(Input records begins)

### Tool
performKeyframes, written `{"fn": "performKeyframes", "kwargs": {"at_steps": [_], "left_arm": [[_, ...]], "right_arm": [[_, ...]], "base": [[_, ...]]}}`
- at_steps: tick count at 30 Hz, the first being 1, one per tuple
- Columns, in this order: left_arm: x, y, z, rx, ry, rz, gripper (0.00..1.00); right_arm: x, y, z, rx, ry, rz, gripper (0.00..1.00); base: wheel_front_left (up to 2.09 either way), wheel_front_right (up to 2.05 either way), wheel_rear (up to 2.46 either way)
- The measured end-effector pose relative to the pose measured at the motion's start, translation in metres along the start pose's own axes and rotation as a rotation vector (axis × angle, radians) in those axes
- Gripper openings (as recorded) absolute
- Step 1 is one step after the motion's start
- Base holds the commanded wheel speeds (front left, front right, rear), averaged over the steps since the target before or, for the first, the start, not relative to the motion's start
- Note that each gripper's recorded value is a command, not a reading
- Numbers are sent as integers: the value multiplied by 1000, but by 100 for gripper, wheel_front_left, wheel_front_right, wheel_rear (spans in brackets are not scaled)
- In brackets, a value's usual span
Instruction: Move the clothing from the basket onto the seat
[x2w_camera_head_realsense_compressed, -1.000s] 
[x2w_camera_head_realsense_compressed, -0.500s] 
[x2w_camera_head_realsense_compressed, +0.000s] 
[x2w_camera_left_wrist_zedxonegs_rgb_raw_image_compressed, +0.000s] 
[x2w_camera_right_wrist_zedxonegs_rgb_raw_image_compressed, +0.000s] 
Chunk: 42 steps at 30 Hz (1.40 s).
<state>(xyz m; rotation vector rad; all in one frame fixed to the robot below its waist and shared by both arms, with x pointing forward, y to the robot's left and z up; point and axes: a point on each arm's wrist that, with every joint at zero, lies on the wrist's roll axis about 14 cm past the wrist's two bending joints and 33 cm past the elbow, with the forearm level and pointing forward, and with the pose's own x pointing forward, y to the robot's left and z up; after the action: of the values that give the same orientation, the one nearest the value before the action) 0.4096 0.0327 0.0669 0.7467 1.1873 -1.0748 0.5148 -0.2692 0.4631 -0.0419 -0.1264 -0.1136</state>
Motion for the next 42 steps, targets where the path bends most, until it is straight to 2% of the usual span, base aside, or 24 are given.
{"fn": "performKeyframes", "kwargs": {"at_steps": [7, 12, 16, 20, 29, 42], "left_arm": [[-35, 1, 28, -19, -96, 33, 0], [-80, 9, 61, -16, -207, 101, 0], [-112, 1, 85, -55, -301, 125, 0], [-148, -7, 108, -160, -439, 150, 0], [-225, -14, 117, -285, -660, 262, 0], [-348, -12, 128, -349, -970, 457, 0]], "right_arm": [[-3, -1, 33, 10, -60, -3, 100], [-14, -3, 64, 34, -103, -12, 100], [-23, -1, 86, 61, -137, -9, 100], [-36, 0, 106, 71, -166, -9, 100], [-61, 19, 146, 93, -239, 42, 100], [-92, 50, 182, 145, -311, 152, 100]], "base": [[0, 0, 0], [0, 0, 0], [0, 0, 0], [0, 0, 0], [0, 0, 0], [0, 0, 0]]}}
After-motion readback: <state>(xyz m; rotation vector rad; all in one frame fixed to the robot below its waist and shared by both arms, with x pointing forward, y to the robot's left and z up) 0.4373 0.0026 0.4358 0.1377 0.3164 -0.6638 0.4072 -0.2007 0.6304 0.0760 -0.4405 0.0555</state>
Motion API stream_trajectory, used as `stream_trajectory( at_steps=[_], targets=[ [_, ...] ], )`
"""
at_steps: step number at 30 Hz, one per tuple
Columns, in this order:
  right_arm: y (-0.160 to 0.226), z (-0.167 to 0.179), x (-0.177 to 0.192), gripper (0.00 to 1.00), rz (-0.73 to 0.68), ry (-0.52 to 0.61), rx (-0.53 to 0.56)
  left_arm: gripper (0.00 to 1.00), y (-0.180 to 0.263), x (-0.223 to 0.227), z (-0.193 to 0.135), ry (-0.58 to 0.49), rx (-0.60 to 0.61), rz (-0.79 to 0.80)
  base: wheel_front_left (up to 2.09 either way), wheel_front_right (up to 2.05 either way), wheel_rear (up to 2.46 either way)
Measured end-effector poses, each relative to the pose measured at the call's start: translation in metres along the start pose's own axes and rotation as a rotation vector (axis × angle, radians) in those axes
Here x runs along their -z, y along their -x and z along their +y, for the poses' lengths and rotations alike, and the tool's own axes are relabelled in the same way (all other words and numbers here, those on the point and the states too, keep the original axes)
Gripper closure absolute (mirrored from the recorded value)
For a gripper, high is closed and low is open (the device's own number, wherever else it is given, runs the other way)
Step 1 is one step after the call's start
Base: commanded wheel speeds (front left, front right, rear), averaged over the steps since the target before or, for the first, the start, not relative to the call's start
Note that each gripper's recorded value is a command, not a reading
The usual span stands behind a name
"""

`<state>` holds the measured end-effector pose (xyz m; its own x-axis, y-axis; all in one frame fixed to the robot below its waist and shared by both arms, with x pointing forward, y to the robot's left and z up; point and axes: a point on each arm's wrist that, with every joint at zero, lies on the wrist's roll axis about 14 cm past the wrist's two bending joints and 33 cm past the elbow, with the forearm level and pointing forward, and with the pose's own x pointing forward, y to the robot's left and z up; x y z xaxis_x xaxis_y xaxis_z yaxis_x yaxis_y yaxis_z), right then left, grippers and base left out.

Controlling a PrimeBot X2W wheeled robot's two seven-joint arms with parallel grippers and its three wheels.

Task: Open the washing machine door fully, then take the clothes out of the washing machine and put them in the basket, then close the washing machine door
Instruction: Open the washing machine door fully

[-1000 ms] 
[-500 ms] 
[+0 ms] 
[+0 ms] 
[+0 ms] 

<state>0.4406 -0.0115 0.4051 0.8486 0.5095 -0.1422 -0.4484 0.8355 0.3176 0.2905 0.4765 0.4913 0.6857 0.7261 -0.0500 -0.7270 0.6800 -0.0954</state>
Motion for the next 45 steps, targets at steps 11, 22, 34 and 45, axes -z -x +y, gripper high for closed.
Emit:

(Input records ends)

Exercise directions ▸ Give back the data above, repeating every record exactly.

Result of this task ▸
### Tool
performKeyframes, written `{"fn": "performKeyframes", "kwargs": {"at_steps": [_], "left_arm": [[_, ...]], "right_arm": [[_, ...]], "base": [[_, ...]]}}`
- at_steps: tick count at 30 Hz, the first being 1, one per tuple
- Columns, in this order: left_arm: x, y, z, rx, ry, rz, gripper (0.00..1.00); right_arm: x, y, z, rx, ry, rz, gripper (0.00..1.00); base: wheel_front_left (up to 2.09 either way), wheel_front_right (up to 2.05 either way), wheel_rear (up to 2.46 either way)
- The measured end-effector pose relative to the pose measured at the motion's start, translation in metres along the start pose's own axes and rotation as a rotation vector (axis × angle, radians) in those axes
- Gripper openings (as recorded) absolute
- Step 1 is one step after the motion's start
- Base holds the commanded wheel speeds (front left, front right, rear), averaged over the steps since the target before or, for the first, the start, not relative to the motion's start
- Note that each gripper's recorded value is a command, not a reading
- Numbers are sent as integers: the value multiplied by 1000, but by 100 for gripper, wheel_front_left, wheel_front_right, wheel_rear (spans in brackets are not scaled)
- In brackets, a value's usual span
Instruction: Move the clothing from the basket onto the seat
[x2w_camera_head_realsense_compressed, -1.000s] 
[x2w_camera_head_realsense_compressed, -0.500s] 
[x2w_camera_head_realsense_compressed, +0.000s] 
[x2w_camera_left_wrist_zedxonegs_rgb_raw_image_compressed, +0.000s] 
[x2w_camera_right_wrist_zedxonegs_rgb_raw_image_compressed, +0.000s] 
Chunk: 42 steps at 30 Hz (1.40 s).
<state>(xyz m; rotation vector rad; all in one frame fixed to the robot below its waist and shared by both arms, with x pointing forward, y to the robot's left and z up; point and axes: a point on each arm's wrist that, with every joint at zero, lies on the wrist's roll axis about 14 cm past the wrist's two bending joints and 33 cm past the elbow, with the forearm level and pointing forward, and with the pose's own x pointing forward, y to the robot's left and z up; after the action: of the values that give the same orientation, the one nearest the value before the action) 0.4096 0.0327 0.0669 0.7467 1.1873 -1.0748 0.5148 -0.2692 0.4631 -0.0419 -0.1264 -0.1136</state>
Motion for the next 42 steps, targets where the path bends most, until it is straight to 2% of the usual span, base aside, or 24 are given.
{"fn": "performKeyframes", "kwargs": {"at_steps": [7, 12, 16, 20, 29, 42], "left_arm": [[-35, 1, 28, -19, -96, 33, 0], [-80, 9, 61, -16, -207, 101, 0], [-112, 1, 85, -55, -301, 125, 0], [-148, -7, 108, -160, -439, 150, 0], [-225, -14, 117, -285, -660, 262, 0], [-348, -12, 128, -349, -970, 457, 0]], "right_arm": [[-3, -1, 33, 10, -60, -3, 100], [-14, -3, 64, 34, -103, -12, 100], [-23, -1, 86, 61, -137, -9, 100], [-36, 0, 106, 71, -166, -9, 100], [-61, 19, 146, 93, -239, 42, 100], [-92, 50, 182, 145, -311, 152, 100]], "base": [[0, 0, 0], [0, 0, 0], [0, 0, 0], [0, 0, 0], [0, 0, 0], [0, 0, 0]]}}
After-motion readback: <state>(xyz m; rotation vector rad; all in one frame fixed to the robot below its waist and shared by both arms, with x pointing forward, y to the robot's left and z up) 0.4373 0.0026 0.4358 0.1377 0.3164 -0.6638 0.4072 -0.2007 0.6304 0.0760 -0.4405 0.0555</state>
Motion API stream_trajectory, used as `stream_trajectory( at_steps=[_], targets=[ [_, ...] ], )`
"""
at_steps: step number at 30 Hz, one per tuple
Columns, in this order:
  right_arm: y (-0.160 to 0.226), z (-0.167 to 0.179), x (-0.177 to 0.192), gripper (0.00 to 1.00), rz (-0.73 to 0.68), ry (-0.52 to 0.61), rx (-0.53 to 0.56)
  left_arm: gripper (0.00 to 1.00), y (-0.180 to 0.263), x (-0.223 to 0.227), z (-0.193 to 0.135), ry (-0.58 to 0.49), rx (-0.60 to 0.61), rz (-0.79 to 0.80)
  base: wheel_front_left (up to 2.09 either way), wheel_front_right (up to 2.05 either way), wheel_rear (up to 2.46 either way)
Measured end-effector poses, each relative to the pose measured at the call's start: translation in metres along the start pose's own axes and rotation as a rotation vector (axis × angle, radians) in those axes
Here x runs along their -z, y along their -x and z along their +y, for the poses' lengths and rotations alike, and the tool's own axes are relabelled in the same way (all other words and numbers here, those on the point and the states too, keep the original axes)
Gripper closure absolute (mirrored from the recorded value)
For a gripper, high is closed and low is open (the device's own number, wherever else it is given, runs the other way)
Step 1 is one step after the call's start
Base: commanded wheel speeds (front left, front right, rear), averaged over the steps since the target before or, for the first, the start, not relative to the call's start
Note that each gripper's recorded value is a command, not a reading
The usual span stands behind a name
"""

`<state>` holds the measured end-effector pose (xyz m; its own x-axis, y-axis; all in one frame fixed to the robot below its waist and shared by both arms, with x pointing forward, y to the robot's left and z up; point and axes: a point on each arm's wrist that, with every joint at zero, lies on the wrist's roll axis about 14 cm past the wrist's two bending joints and 33 cm past the elbow, with the forearm level and pointing forward, and with the pose's own x pointing forward, y to the robot's left and z up; x y z xaxis_x xaxis_y xaxis_z yaxis_x yaxis_y yaxis_z), right then left, grippers and base left out.

Controlling a PrimeBot X2W wheeled robot's two seven-joint arms with parallel grippers and its three wheels.

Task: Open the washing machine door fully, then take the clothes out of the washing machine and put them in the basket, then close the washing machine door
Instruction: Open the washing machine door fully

[-1000 ms] 
[-500 ms] 
[+0 ms] 
[+0 ms] 
[+0 ms] 

<state>0.4406 -0.0115 0.4051 0.8486 0.5095 -0.1422 -0.4484 0.8355 0.3176 0.2905 0.4765 0.4913 0.6857 0.7261 -0.0500 -0.7270 0.6800 -0.0954</state>
Motion for the next 45 steps, targets at steps 11, 22, 34 and 45, axes -z -x +y, gripper high for closed.
Emit:

No part of the exercise remains unanswered.